- Your objective:
Among the following entries, how many lines hold the string "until"? State only the number.

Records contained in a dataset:

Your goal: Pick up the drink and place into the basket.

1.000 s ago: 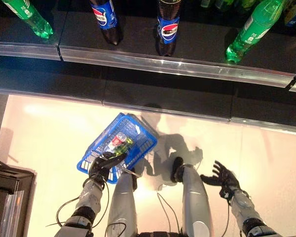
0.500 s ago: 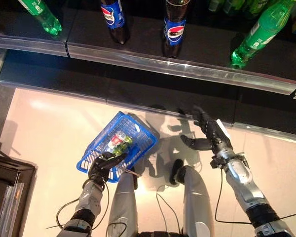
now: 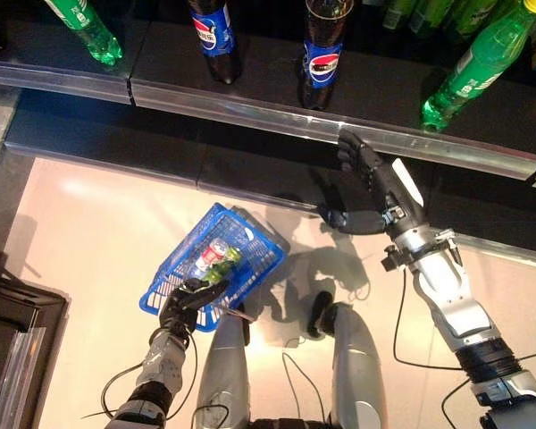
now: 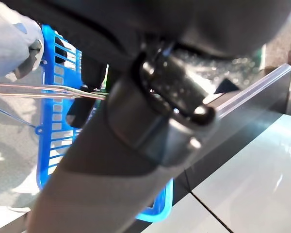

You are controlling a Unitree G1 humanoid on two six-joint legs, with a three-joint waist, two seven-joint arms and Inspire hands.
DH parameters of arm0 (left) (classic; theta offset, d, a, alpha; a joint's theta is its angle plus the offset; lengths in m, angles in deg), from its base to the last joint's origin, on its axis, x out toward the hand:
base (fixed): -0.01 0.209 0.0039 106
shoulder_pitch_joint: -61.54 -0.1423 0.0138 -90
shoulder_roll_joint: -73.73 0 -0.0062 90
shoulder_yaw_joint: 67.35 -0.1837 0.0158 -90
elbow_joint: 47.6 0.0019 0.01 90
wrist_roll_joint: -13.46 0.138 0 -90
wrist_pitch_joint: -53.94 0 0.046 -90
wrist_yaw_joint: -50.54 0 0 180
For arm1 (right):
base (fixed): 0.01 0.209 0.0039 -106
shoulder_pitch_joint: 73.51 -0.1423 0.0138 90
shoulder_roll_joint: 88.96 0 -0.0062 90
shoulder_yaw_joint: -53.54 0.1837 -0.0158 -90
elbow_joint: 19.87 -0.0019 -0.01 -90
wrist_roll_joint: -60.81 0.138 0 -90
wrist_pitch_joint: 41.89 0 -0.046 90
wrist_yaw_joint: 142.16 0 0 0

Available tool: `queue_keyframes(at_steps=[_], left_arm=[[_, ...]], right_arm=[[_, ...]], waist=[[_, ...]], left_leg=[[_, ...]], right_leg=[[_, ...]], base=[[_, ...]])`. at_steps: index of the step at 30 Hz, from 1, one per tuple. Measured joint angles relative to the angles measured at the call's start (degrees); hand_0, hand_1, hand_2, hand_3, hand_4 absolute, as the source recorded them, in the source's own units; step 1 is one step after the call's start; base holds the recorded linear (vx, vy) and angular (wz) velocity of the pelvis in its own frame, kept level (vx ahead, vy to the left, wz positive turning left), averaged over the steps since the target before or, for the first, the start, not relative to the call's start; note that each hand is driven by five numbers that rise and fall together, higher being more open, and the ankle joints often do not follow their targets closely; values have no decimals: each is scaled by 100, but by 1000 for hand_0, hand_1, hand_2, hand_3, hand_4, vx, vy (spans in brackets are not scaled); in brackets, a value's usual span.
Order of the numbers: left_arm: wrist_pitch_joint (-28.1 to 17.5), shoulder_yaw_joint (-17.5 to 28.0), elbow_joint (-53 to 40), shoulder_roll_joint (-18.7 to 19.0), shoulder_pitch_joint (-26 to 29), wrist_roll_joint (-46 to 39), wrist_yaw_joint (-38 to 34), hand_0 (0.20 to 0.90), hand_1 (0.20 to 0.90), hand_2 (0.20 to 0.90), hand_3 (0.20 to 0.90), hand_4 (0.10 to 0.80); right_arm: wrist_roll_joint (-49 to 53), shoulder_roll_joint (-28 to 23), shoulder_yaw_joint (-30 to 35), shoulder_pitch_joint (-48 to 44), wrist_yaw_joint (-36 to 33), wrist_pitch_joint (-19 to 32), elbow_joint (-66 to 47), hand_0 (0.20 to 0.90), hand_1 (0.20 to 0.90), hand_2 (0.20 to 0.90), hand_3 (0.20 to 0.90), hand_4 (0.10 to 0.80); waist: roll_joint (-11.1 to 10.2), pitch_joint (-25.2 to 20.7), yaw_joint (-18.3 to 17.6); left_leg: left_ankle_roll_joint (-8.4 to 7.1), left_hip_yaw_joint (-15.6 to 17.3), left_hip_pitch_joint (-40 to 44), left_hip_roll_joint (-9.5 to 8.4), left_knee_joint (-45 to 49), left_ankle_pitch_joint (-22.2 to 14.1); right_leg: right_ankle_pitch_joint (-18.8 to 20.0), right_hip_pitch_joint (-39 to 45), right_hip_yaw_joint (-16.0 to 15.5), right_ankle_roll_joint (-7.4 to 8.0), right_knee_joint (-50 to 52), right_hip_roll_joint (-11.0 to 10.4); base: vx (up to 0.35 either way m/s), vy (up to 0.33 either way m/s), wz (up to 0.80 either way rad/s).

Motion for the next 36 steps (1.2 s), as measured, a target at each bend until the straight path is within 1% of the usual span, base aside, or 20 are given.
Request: queue_keyframes(at_steps=[6, 17, 23, 29, 36], left_arm=[[-1, -78, -19, -13, 1, 5, 13, 300, 300, 300, 200, 100], [32, -140, -11, -27, -4, 14, 12, 300, 300, 300, 200, 100], [59, -176, -37, -27, -10, 17, 10, 300, 300, 300, 200, 100], [148, -192, -65, -27, -10, 49, 11, 300, 300, 300, 200, 100], [217, -237, -110, -26, -18, 50, 7, 300, 300, 300, 200, 100]], right_arm=[[4, -32, 24, -208, -148, -1, 0, 900, 900, 900, 900, 800], [184, -36, 53, -411, -314, -68, 7, 900, 900, 900, 900, 800], [548, -36, 163, -688, -537, -182, 112, 900, 900, 900, 900, 800], [856, -59, 293, -1031, -806, -371, 761, 900, 900, 900, 900, 800], [1055, -248, 299, -1424, -917, -636, 1252, 900, 900, 900, 900, 800]], waist=[[27, 31, 82], [59, 49, 107], [103, 72, 116], [110, 75, 240], [149, 94, 259]], left_leg=[[0, -16, 85, -34, -12, 1], [12, -37, 217, -92, -10, 8], [-5, -114, 278, -100, -4, 21], [-20, -127, 417, -112, -38, 30], [-17, -139, 470, -142, -42, 33]], right_leg=[[-31, 91, -5, 22, 9, -30], [-58, 251, -26, 53, 17, -94], [-103, 360, -108, 35, 38, -118], [-168, 466, -133, 17, 93, -151], [-197, 530, -146, 30, 114, -190]], base=[[47, 13, 2], [42, 4, 2], [49, 4, 5], [44, 9, 2], [21, 1, 1]])
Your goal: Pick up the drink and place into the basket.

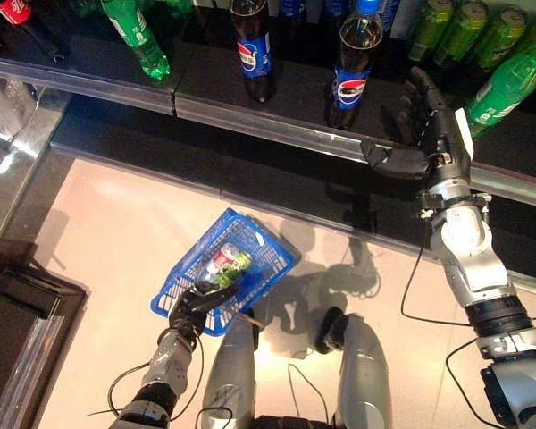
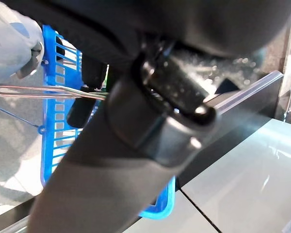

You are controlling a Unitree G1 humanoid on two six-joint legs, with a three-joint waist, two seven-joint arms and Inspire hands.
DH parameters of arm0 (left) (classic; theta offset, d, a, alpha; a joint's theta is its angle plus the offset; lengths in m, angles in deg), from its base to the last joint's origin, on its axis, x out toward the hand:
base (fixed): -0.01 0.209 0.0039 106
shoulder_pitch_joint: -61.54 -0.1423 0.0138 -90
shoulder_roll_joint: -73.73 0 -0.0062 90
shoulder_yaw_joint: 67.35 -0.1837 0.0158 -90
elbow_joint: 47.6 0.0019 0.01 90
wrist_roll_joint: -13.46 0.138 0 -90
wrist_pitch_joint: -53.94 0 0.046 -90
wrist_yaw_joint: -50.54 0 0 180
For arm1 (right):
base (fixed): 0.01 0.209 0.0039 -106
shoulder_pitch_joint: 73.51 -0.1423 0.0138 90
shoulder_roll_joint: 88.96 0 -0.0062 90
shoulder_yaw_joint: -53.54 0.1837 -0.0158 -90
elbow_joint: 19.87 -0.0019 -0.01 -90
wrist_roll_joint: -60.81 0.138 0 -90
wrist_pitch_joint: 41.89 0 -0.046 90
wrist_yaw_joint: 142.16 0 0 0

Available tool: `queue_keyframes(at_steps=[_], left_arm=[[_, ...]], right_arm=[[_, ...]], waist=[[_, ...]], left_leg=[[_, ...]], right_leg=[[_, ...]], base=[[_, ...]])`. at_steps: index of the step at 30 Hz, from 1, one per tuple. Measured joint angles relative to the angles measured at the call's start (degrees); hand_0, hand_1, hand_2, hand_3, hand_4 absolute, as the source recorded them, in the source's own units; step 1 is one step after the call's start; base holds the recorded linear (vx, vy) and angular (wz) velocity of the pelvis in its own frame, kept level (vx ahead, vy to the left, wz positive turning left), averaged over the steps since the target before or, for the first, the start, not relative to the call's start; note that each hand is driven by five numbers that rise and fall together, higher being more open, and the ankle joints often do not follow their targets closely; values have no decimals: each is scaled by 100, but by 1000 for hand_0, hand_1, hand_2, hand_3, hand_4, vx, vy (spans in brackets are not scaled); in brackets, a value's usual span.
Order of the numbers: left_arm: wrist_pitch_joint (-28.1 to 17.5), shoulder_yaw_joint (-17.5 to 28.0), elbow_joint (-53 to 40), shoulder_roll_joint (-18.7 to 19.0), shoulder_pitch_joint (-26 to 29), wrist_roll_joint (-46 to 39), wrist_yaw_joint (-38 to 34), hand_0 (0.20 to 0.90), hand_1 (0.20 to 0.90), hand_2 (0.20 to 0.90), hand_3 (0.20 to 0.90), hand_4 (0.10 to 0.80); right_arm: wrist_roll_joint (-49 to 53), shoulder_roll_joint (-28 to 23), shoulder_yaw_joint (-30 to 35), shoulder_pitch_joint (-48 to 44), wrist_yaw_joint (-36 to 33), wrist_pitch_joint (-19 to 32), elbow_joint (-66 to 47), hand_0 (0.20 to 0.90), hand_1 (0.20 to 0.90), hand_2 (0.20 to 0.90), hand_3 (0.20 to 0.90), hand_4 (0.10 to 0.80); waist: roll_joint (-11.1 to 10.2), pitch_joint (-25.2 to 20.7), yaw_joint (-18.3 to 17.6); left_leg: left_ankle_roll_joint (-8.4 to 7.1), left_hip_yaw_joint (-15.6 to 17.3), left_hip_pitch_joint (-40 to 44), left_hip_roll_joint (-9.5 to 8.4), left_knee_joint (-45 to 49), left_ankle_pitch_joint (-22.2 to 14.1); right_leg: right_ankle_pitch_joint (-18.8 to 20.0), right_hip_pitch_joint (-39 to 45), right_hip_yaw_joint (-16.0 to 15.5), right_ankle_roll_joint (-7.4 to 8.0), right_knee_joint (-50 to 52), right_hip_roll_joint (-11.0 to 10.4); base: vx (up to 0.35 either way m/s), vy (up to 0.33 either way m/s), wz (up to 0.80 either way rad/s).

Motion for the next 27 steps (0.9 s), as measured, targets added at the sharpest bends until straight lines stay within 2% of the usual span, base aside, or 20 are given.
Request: queue_keyframes(at_steps=[11, 17, 27], left_arm=[[8, -191, -80, 12, 3, 1, -1, 300, 300, 300, 200, 100], [41, -300, -116, 15, 2, -3, 0, 300, 300, 300, 200, 100], [126, -452, -286, 28, 5, -4, 1, 300, 300, 300, 200, 100]], right_arm=[[252, -93, -56, -593, -86, -368, 859, 900, 900, 900, 900, 800], [485, -115, -95, -1044, -85, -498, 1342, 900, 900, 900, 900, 800], [867, -148, -590, -1798, -75, -733, 2177, 900, 900, 900, 900, 800]], waist=[[10, 1, 130], [30, 7, 181], [94, 3, 333]], left_leg=[[10, -18, 44, -59, 9, 9], [41, -47, 93, -149, -59, 52], [43, -197, 116, -215, -81, 53]], right_leg=[[-1, 40, -4, 1, 36, -59], [-17, 98, -18, 35, 38, -119], [-62, 235, -156, 76, 35, -207]], base=[[3, 0, 0], [-1, 4, 5], [8, 4, 8]])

- Task output:
2